Plaintiff generally alleges Defendants violated GDC SOP by failing to staff the control booth. (Doc. no. 1, pp. 5-7.) An allegation of non-compliance with a prison or jail regulation by prison and jail officials is not, in itself, sufficient to give rise to a claim upon which relief may be granted. See Sandin v. Conner, 515 U.S. 472, 481-82 (1995) (noting many prison regulations are “primarily designed to guide correctional officers in the administration of a prison” and “such regulations are not designed to confer rights on inmates); Taylor v. White, Civ. No. 11-0377-CG-N, 2012 WL 404588, at *5 (S.D. Ala. Jan. 10, 2012) (“A claim based on a prison official's failure to follow prison regulations or state regulations, without more, simply does not state a claim for deprivation of a constitutional right.”), adopted by, 2012 WL 403849 (S.D. Ala. Feb. 7, 2012). Accordingly, Plaintiff has failed to state a claim upon which relief may be granted against Defendants based on any alleged violation of polices and procedures.

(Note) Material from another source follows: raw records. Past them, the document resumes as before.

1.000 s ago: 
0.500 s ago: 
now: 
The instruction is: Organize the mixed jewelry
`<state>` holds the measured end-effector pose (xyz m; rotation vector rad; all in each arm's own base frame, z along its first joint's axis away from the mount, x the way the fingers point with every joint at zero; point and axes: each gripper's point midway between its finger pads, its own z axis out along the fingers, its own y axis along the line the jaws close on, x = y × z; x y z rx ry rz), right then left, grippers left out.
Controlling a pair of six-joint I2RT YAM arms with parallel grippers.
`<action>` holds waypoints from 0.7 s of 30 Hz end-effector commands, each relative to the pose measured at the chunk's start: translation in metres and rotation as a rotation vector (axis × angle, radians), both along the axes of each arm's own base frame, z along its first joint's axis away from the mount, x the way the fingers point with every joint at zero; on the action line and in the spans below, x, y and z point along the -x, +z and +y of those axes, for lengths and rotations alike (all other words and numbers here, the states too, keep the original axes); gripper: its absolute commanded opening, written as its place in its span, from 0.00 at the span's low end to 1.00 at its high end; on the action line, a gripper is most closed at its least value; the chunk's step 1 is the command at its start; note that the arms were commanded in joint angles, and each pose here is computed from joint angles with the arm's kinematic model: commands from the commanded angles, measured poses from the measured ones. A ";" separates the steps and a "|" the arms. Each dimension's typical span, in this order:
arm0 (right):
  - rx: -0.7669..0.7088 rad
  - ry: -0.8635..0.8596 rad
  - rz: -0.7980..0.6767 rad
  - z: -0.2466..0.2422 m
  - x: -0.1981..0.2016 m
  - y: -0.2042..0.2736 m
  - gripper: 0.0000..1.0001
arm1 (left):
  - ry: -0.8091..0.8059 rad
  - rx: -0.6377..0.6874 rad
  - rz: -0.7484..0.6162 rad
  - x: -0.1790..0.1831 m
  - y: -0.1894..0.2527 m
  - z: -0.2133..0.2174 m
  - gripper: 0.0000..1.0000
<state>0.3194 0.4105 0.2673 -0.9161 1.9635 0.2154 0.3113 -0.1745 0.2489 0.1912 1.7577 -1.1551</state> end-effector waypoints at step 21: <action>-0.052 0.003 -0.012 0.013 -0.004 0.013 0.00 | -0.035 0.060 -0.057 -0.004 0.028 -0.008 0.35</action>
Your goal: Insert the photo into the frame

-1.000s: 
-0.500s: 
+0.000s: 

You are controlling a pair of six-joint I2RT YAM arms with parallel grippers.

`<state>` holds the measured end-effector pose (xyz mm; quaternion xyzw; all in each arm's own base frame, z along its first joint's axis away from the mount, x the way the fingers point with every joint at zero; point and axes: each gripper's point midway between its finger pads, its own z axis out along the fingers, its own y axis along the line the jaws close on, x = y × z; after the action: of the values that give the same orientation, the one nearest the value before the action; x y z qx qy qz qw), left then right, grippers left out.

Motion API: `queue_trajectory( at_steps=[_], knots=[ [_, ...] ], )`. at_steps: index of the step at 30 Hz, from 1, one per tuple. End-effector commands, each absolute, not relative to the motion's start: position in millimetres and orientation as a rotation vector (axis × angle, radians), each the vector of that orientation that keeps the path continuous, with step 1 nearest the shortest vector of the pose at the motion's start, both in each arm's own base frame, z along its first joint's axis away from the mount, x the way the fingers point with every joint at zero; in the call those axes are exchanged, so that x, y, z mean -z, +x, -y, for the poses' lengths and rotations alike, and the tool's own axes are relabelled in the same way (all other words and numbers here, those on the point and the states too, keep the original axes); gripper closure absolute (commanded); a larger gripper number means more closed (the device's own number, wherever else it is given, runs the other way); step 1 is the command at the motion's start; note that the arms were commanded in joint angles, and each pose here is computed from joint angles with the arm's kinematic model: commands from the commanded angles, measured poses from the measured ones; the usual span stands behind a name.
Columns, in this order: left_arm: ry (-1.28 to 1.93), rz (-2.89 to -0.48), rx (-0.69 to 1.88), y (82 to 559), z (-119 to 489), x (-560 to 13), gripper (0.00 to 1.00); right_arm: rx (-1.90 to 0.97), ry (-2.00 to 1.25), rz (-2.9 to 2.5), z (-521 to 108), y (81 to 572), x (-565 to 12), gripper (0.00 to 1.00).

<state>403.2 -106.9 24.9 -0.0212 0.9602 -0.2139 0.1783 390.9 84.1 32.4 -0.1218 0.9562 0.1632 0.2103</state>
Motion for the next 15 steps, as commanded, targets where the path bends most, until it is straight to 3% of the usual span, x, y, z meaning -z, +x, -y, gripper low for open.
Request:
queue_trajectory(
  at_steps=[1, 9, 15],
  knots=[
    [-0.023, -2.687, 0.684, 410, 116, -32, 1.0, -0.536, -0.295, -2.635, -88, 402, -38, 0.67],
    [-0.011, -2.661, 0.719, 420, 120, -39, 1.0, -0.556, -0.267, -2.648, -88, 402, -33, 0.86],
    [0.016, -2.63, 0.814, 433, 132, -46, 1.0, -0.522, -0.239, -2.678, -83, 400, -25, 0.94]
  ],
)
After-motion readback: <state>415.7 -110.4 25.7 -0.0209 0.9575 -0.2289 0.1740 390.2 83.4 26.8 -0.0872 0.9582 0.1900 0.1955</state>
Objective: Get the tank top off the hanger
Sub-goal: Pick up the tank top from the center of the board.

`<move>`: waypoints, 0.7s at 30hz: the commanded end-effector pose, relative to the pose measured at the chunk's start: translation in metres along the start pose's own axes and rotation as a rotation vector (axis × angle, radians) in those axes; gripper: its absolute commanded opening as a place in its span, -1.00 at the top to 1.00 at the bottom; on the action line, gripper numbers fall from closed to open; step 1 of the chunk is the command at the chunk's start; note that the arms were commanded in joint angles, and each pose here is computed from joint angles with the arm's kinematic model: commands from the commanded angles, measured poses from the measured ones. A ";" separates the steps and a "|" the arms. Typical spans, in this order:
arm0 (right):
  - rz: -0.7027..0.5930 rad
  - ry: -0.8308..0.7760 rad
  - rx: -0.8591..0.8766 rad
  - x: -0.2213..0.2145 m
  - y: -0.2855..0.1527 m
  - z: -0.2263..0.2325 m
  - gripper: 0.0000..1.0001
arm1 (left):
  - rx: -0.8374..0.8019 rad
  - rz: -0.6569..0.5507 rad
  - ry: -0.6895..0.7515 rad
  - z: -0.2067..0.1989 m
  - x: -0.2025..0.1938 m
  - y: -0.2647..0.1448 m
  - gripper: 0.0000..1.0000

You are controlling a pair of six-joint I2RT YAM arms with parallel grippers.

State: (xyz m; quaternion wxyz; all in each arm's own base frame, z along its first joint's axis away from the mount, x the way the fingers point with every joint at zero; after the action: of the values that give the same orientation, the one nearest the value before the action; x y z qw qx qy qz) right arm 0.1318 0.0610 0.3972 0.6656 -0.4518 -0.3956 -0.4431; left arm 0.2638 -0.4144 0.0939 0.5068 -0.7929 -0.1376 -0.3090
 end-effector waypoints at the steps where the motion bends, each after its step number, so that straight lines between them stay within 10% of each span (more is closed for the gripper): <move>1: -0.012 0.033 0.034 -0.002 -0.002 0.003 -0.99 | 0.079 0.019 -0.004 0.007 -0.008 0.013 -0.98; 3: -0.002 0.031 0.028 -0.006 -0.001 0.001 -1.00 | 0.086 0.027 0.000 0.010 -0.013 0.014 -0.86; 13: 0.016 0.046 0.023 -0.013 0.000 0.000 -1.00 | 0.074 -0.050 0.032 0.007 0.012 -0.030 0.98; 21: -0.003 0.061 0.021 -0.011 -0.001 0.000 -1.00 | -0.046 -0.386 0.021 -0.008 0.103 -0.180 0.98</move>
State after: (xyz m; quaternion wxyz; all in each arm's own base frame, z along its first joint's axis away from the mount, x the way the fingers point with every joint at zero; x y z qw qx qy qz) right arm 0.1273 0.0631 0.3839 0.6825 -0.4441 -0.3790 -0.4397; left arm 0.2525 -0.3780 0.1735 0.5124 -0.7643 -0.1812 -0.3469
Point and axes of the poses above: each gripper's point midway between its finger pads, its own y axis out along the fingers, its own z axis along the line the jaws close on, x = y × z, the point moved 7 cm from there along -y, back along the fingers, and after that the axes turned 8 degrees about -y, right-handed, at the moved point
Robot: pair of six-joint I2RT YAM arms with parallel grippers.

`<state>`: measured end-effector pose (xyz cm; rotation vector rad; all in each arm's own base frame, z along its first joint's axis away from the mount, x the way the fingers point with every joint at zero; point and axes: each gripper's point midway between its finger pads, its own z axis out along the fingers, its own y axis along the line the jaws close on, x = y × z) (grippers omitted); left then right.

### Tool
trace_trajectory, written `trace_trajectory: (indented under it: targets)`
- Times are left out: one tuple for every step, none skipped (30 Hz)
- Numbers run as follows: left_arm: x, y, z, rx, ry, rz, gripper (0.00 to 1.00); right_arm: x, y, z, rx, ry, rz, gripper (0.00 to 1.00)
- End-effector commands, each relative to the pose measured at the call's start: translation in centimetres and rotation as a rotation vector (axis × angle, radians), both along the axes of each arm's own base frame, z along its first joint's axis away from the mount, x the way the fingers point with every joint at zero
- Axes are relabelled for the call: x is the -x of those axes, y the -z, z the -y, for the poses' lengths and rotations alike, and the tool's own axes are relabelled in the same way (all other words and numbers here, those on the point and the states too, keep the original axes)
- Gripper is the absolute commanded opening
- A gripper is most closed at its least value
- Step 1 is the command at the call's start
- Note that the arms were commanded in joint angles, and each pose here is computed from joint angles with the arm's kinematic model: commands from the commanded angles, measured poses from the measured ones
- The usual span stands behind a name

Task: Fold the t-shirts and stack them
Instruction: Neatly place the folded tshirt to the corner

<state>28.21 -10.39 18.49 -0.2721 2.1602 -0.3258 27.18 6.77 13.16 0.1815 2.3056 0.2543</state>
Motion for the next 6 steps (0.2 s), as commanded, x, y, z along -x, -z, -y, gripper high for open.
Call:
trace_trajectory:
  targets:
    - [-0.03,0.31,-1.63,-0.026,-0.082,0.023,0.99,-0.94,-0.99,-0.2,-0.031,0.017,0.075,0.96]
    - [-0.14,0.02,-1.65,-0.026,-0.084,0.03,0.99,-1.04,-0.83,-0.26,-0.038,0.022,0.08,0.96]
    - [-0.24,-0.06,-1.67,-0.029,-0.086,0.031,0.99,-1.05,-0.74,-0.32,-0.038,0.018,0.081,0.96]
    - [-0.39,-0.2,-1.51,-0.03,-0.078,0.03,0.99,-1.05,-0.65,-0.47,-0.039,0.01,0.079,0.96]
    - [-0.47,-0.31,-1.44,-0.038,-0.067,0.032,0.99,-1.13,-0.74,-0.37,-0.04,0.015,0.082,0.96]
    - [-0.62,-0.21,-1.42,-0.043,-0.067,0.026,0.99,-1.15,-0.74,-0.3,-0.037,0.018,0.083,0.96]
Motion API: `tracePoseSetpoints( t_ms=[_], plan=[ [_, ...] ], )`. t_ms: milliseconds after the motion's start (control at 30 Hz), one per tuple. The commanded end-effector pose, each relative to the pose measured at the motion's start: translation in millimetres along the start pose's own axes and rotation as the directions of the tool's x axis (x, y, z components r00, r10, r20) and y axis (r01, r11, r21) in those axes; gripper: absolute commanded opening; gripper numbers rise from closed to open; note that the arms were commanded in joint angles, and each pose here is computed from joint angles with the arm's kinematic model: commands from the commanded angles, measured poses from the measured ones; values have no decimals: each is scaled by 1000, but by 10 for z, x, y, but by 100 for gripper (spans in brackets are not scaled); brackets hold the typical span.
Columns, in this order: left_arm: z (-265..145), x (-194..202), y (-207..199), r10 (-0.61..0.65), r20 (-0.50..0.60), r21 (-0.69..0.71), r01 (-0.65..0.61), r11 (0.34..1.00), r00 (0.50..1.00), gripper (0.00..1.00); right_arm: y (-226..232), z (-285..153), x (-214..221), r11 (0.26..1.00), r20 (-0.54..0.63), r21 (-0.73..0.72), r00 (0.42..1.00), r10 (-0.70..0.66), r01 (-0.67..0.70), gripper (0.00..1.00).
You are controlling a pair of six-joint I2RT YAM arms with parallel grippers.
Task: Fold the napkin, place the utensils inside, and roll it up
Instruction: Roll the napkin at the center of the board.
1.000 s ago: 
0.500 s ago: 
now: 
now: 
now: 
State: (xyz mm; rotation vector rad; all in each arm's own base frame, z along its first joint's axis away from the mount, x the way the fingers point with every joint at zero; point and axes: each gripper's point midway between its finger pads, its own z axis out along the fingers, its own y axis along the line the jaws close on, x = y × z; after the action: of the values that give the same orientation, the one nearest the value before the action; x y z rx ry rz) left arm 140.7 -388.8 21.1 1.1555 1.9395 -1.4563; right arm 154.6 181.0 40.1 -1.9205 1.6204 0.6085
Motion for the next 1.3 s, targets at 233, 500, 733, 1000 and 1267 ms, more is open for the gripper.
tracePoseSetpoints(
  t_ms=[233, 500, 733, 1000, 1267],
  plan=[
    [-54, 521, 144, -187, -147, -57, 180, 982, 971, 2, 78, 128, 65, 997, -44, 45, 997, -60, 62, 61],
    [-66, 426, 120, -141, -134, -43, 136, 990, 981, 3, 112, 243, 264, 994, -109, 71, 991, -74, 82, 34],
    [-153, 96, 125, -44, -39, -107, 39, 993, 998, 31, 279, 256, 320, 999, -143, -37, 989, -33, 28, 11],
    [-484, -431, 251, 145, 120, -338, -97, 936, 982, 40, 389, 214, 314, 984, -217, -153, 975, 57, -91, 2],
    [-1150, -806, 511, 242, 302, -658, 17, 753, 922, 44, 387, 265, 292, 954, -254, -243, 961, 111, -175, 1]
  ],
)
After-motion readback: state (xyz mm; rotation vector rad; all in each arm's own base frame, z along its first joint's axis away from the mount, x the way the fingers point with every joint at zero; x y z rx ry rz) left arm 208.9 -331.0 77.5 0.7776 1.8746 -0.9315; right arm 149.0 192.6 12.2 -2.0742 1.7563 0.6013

3. Plaintiff Fails to State a Claim for Deliberate Indifference to His Safety

Plaintiff alleges prison officials have forgone their responsibilities to supervise inmates, resulting in a dangerous and hostile environment at TSP. Plaintiff states he suffers severe psychological stress from being in constant fear of danger. “A prison official's ‘deliberate indifference' to a substantial risk of serious harm to an inmate violates the Eighth Amendment.” Farmer, 511 U.S. at 828. Accordingly, a prison inmate has a constitutional right to be protected from violence and from physical assault by other inmates. Harmon v. Berry, 728 F.2d 1407, 1409 (11th Cir. 1984) (per curiam); Gullatte v. Potts, 654 F.2d 1007, 1012 (5th Cir. Unit B Aug. 1981). When officials become aware of a threat to an inmate's health and safety, the Eighth Amendment imposes a duty to provide reasonable protection. Brown v. Hughes, 894 F.2d 1533, 1537 (11th Cir. 1990) (per curiam). However, “[t]his does not mean that the constitutional rights of inmates are violated every time a prisoner is injured. It would not be reasonable to impose such an absolute and clearly unworkable responsibility on prison officials.” Gullatte, 654 F.2d at 1012. “[T]here must be at least some allegation of a conscious or callous indifference to a prisoner's rights” that would raise the tort to the level of a constitutional violation in order to state a section 1983 cause of action against prison officials for cruel and unusual punishment. Williams v. Bennett, 689 F.2d 1370, 1380 (11th Cir. 1982) (citations omitted).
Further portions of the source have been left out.